Community safety minister Roseanna Cunningham said: “The number of drug deaths dropped by 9 per cent last year and that is to be welcomed. The hope is that increases in previous years have now come to an end and numbers are now levelling off. These statistics are a product of a long legacy of drug misuse among older users.
“We know we face a tough challenge, but there are signs our approach is working.
“Drug-taking in the general adult population is falling, and far fewer young people are taking drugs than ever before.”
On legal highs, she added: “This government is committed to doing everything we can to restrict access to new psychoactive substances, or so-called legal highs, and to educate people about their dangers.
“That’s why we have published an NPS evidence review which summarises the key information that we have to date on NPS, and are developing further research into the scale of the problem and gaps in evidence.
“The rise in deaths in which NPS are implicated is a cause for concern. But the statistics show that, as with the vast majority of drug deaths, alcohol and a combination of other drugs are also a factor.”
“We are determined to get the message through – legal does not equal safe.”
In April, 19-year-old Helen Henderson from Renfrew became the latest person to die after taking the stimulant mephedrone, or Mcat.
Previously, one of the growing number of legal highs, Mcat was made a class-B drug in 2010 after being linked to a number of deaths. Carole Kelly, chief executive of the charity Crew 2000, said legal highs posed a danger for both experienced and inexperienced drug-users.
She said: “NPS may be cheaper than known illegal drugs and we are aware of people using them across different age ranges and social groups.
“People who haven’t used drugs before are at risk if they do not have experience or credible information with which to make informed choices about NPS and people who have previously used other drugs may not be aware of additional risks and consequences of use.
“Crew provides outreach, education, information and support to ensure people have the best information possible to enable them to make the best choices for them – we neither condemn nor condone drug use but we do know that harm can be reduced.
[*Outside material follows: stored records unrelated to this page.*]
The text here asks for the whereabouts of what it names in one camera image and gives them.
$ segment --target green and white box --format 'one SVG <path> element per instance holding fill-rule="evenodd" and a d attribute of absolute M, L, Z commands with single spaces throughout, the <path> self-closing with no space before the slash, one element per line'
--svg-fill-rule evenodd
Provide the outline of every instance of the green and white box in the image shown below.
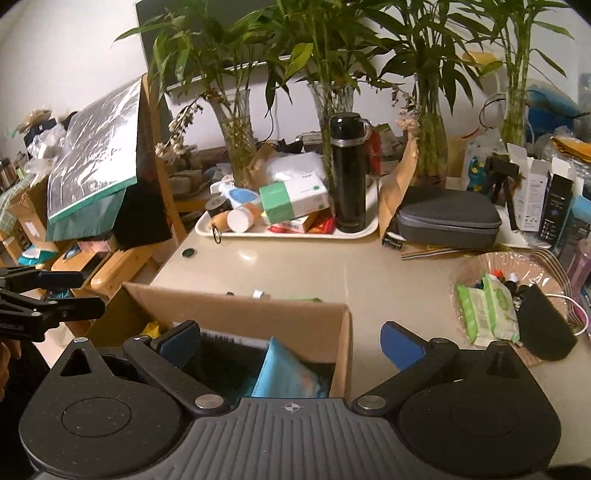
<path fill-rule="evenodd" d="M 271 183 L 259 192 L 271 224 L 286 222 L 329 207 L 329 193 L 316 173 Z"/>

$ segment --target pink bottle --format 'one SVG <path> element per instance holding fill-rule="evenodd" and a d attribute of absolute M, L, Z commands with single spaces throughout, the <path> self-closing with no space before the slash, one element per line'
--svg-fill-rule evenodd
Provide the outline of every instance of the pink bottle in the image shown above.
<path fill-rule="evenodd" d="M 579 297 L 581 288 L 585 285 L 587 277 L 591 273 L 591 241 L 589 239 L 579 240 L 577 251 L 574 254 L 567 275 L 573 286 L 575 300 Z"/>

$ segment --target glass vase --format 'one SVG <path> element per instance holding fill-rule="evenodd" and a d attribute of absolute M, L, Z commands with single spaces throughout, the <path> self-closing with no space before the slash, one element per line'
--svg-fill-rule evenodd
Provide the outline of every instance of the glass vase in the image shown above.
<path fill-rule="evenodd" d="M 445 188 L 447 138 L 439 110 L 439 75 L 416 75 L 418 158 L 415 182 Z"/>
<path fill-rule="evenodd" d="M 512 143 L 522 147 L 525 143 L 525 89 L 510 88 L 507 91 L 505 119 L 501 137 L 505 144 Z"/>
<path fill-rule="evenodd" d="M 312 92 L 316 106 L 322 135 L 322 161 L 330 185 L 332 180 L 332 147 L 330 146 L 329 120 L 336 113 L 353 111 L 353 87 L 351 85 L 335 85 L 334 83 L 310 83 L 308 87 Z"/>
<path fill-rule="evenodd" d="M 251 125 L 250 93 L 247 89 L 226 95 L 210 95 L 208 101 L 216 114 L 226 142 L 234 184 L 252 190 L 256 187 L 250 184 L 251 177 L 246 171 L 256 153 Z"/>

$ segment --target black thermos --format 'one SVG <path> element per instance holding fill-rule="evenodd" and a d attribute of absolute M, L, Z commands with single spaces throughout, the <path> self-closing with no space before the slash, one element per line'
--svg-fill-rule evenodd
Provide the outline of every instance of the black thermos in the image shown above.
<path fill-rule="evenodd" d="M 329 130 L 336 227 L 344 233 L 357 233 L 365 228 L 365 176 L 369 174 L 365 142 L 372 127 L 358 113 L 345 112 L 330 117 Z"/>

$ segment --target gray ribbed panel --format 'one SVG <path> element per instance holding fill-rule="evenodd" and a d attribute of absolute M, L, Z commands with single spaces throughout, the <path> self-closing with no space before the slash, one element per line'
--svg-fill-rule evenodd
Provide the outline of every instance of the gray ribbed panel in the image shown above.
<path fill-rule="evenodd" d="M 127 480 L 456 480 L 414 457 L 384 419 L 340 399 L 244 398 L 200 419 L 169 457 Z M 544 475 L 531 476 L 542 480 Z M 37 480 L 59 480 L 43 474 Z"/>
“We see substance use as a public health issue and applaud the Scottish Government for identifying NPS as a ministerial priority.”
According to figures released yesterday, three-quarters of those who died taking drugs were men. More than 90 per cent of deaths were of people who had taken more than one drug.
Roy Robertson, chair of the National Forum on Drug- Related Deaths, said: “These figures are a familiar representation of a complex problem.
“The welcomed reduction in total numbers of drug-related deaths is in line with fluctuations seen over a long time period but, hopefully, shows an improving situation.
“In addition, the pattern of multiple drug ingestion leading to a fatality is continued from previous years.
“It is interesting that the cases involving new psychoactive substances are almost all included in the main totals, indicating that for those dying after taking an NPS, other drugs are also ingested.
“The complex nature of drug problems and the many reasons why they can sometimes lead to a fatal event makes it difficult to attribute a single reason for change.
“It may be, however, that the many interventions implemented by treatment services and prevention initiatives have had an effect.”